Prompt
Return the full listing exactly as it is written.

Exercise data
================

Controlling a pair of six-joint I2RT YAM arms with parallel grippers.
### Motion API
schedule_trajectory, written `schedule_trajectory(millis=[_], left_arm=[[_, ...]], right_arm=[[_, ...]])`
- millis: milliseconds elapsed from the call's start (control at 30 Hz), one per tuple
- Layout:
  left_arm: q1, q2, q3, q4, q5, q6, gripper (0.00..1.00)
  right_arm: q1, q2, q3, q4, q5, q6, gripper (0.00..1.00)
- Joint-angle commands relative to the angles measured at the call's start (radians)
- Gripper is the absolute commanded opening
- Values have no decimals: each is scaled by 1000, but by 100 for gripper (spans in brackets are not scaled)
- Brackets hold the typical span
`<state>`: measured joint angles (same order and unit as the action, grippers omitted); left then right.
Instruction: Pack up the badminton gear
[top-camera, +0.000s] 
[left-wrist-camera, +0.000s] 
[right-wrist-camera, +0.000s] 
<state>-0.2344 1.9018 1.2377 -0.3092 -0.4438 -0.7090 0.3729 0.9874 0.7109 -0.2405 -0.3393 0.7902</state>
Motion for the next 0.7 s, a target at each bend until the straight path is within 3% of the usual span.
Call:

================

Task result
Controlling a pair of six-joint I2RT YAM arms with parallel grippers.
### Motion API
schedule_trajectory, written `schedule_trajectory(millis=[_], left_arm=[[_, ...]], right_arm=[[_, ...]])`
- millis: milliseconds elapsed from the call's start (control at 30 Hz), one per tuple
- Layout:
  left_arm: q1, q2, q3, q4, q5, q6, gripper (0.00..1.00)
  right_arm: q1, q2, q3, q4, q5, q6, gripper (0.00..1.00)
- Joint-angle commands relative to the angles measured at the call's start (radians)
- Gripper is the absolute commanded opening
- Values have no decimals: each is scaled by 1000, but by 100 for gripper (spans in brackets are not scaled)
- Brackets hold the typical span
`<state>`: measured joint angles (same order and unit as the action, grippers omitted); left then right.
Instruction: Pack up the badminton gear
[top-camera, +0.000s] 
[left-wrist-camera, +0.000s] 
[right-wrist-camera, +0.000s] 
<state>-0.2344 1.9018 1.2377 -0.3092 -0.4438 -0.7090 0.3729 0.9874 0.7109 -0.2405 -0.3393 0.7902</state>
Motion for the next 0.7 s, a target at each bend until the straight path is within 3% of the usual span.
Call:

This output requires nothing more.